Pontico già sapeva, esser possibile di spiegare i fenomeni nel modo che fu poi adottato da Copernico, e Aristarco aveva proposto formalmente la stessa ipotesi. Altri invece presero a coltivare la teoria degli epicicli, fra questi Apollonio da Perga, e dopo Apollonio, Ipparco. Malgrado questa concorrenza di opinioni, pare che le sfere di Eudosso fino ai tempi d’Archimede, cioè fino alla fine del terzo secolo avanti Cristo, tenessero il principato non solo nelle scuole aristoteliche, ma anche presso gli astronomi. A questa conclusione mi conducono alcune parole di Archimede nell’Arenario, alle quali non sembra che finora siasi prestata molta attenzione. «La maggior parte degli astronomi, dic’egli, suole chiamare mondo una sfera, di cui il centro è il centro della Terra, e il raggio è uguale alla retta condotta fra il centro del Sole e il centro della Terra»1. Questi astronomi, secondo i quali il Sole era ai confini del mondo, non potevano certamente essere nè i Pitagorici coi loro eccentri mobili, nè Apollonio co’ suoi epicicli, nè infine Aristarco. Ma potevano essere appunto i fautori delle sfere d’Eudosso e di Callippo. Perchè Eudosso avea notizia soltanto delle distanze della Luna e del Sole, e sapeva che questo era circa nove volte più lontano di quella. Rispetto alle distanze degli altri pianeti (che generalmente in quel tempo da tutti erano collocati sopra il Sole), nulla vi era di determinato, ed è probabilissimo che, per non supporre intervalli inutili, dei quali non si vedeva alcuno scopo, le sfere motrici di quelli si supponessero vicinissime coincidenti fra loro, poste sopra il Sole a piccolissima distanza, e vicinissime pure alla sfera limite del mondo, cioè a quella delle stelle fisse, dalle quali i cinque pianeti non si distinguevano che per la varietà dei movimenti. Nè il grado di universalità, che Archimede attribuisce all’opinione da lui riferita, ad alcun’altra opinione meglio si attaglia, che a quella delle sfere, in un’epoca, in cui le scuole peripatetiche erano in grandissimo onore.

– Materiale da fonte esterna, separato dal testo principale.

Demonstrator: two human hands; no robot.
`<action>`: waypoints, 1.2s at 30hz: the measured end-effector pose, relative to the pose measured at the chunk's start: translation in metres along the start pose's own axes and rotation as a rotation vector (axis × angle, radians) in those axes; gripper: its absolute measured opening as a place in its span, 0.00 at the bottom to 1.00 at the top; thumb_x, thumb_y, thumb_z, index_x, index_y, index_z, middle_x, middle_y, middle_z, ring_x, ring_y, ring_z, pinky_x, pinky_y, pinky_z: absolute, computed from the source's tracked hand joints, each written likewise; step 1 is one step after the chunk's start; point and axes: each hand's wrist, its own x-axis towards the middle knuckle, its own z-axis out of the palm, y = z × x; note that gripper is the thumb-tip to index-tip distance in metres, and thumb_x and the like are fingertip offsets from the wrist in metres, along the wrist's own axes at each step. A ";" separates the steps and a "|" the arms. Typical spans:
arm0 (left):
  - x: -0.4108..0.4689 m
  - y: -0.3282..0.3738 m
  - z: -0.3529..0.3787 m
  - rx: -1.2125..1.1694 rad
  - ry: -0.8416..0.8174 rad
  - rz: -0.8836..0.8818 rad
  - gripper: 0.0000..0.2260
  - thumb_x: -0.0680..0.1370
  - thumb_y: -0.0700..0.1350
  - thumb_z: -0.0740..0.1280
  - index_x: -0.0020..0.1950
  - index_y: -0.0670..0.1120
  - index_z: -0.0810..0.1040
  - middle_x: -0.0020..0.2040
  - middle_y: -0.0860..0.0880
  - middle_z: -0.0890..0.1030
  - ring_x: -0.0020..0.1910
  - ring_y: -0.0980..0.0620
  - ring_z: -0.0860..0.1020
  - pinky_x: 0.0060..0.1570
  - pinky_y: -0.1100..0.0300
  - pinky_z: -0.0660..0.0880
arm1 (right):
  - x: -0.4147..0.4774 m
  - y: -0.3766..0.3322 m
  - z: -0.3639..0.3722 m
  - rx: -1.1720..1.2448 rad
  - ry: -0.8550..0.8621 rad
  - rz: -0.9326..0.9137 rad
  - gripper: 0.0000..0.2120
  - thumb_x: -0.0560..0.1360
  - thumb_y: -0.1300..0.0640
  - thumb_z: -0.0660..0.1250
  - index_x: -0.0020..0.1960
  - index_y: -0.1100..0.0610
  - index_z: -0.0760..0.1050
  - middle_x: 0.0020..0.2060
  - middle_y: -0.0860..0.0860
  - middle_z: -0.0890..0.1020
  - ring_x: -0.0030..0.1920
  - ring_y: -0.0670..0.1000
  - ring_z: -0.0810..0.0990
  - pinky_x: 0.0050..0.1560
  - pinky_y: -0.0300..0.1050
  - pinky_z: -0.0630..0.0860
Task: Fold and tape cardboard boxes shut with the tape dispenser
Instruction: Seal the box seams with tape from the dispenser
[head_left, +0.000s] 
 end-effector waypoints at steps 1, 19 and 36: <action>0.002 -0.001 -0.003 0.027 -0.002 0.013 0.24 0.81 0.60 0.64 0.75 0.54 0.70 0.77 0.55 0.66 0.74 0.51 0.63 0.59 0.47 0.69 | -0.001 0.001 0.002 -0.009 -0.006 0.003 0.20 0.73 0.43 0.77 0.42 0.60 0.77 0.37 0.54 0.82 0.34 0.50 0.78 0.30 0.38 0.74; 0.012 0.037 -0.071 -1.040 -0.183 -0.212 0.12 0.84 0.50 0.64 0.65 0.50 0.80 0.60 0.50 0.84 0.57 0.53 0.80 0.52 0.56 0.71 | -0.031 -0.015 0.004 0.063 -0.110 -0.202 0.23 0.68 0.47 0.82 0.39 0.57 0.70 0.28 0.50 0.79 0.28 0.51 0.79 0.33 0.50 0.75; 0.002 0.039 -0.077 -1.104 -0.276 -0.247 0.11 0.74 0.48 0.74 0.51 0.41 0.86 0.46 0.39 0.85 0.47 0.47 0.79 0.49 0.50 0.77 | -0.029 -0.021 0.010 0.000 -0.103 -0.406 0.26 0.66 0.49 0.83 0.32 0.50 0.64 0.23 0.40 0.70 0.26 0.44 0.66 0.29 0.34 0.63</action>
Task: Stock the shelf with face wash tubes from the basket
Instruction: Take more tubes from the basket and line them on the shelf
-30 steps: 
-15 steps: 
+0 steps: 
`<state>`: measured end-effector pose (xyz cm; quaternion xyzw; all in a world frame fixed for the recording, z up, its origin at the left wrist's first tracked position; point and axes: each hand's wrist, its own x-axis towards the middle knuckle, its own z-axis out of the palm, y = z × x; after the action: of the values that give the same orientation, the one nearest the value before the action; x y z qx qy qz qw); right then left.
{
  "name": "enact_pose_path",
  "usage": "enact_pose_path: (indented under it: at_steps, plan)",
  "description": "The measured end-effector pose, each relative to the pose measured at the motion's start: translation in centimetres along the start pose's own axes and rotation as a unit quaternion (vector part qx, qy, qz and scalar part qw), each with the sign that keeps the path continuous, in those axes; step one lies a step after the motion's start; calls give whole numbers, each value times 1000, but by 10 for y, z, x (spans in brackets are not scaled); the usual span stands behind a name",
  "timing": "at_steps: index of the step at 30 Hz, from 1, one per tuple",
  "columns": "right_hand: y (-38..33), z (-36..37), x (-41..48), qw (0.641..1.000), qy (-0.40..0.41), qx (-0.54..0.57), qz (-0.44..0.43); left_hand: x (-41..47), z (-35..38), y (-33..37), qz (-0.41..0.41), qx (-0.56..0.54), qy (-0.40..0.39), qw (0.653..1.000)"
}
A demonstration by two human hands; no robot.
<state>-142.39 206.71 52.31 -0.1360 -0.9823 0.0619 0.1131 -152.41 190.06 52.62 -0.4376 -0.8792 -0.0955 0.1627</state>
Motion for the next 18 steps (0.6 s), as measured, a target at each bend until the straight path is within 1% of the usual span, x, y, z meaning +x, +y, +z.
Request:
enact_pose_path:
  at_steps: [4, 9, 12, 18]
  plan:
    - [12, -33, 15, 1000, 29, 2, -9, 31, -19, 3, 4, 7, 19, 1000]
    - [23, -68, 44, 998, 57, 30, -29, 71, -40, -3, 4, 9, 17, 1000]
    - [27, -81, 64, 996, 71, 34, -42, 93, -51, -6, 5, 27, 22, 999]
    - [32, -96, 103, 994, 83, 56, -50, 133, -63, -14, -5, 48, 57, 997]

Combinando poi questa deduzione con quanto gli antichi scrittori ci narrano delle sfere artificiali costruite da Archimede, si potrebbe forse con qualche apparenza di probabilità argomentare, che tali sfere artificiali fossero costruite dietro i principj del sistema di Eudosso e di Callippo. Questo sistema infatti era allora sufficientemente elaborato nelle sue parti per servire ad una imitazione materiale; ciò che non sembra si possa dire degli altri sistemi meno universalmente diffusi nelle scuole. Inoltre è da notare, che il sistema delle sfere omocentriche, per la sua elegante simmetria, sembra fatto apposta per esser tradotto in ingegnosi e semplici meccanismi coll’arte della sferopea, siccome chi ha meditato alquanto sulla struttura di quel sistema può agevolmente riconoscere. Queste sono però semplici congetture, che pongo in mezzo come argomento di ulteriori investigazioni.

Più tardi, le diversità di splendore occorrenti in Marte ed in Venere, e, la constatata variazione dei diametri apparenti del Sole e della Luna, avendo reso inutile ogni sforzo per evitare nel sistema dell’Universo l’irregolarità e la asimmetria proveniente da movimenti eccentrici, la parte geometrica e più interessante del sistema delle sfere dovette cedere all’evidenza dei fenomeni, e cominciò il trionfo degli epicicli. Le scuole aristoteliche allora non avevano ancora chiuso l’occhio e l’orecchio al linguaggio della natura, ed i loro dogmi non si erano ancora cristallizzati sul modello dello Stagirita e de’ suoi commentatori. Vediamo quindi Sosigene stesso, uno dei Peripatetici, riconoscere come ulteriormente inammissibile la rigorosa simmetria dell’Universo intorno al centro; e non meno lealmente vediamo più tardi confessata la stessa cosa da Simplicio. Quei nobili filosofi, accogliendo la verità quale risultava dall’osservazione empirica (esempio troppo poco imitato da certi moderni capiscuola), tenta-


  1. Vedi l’Arenario nell’Archimede di Torelli, p. 319.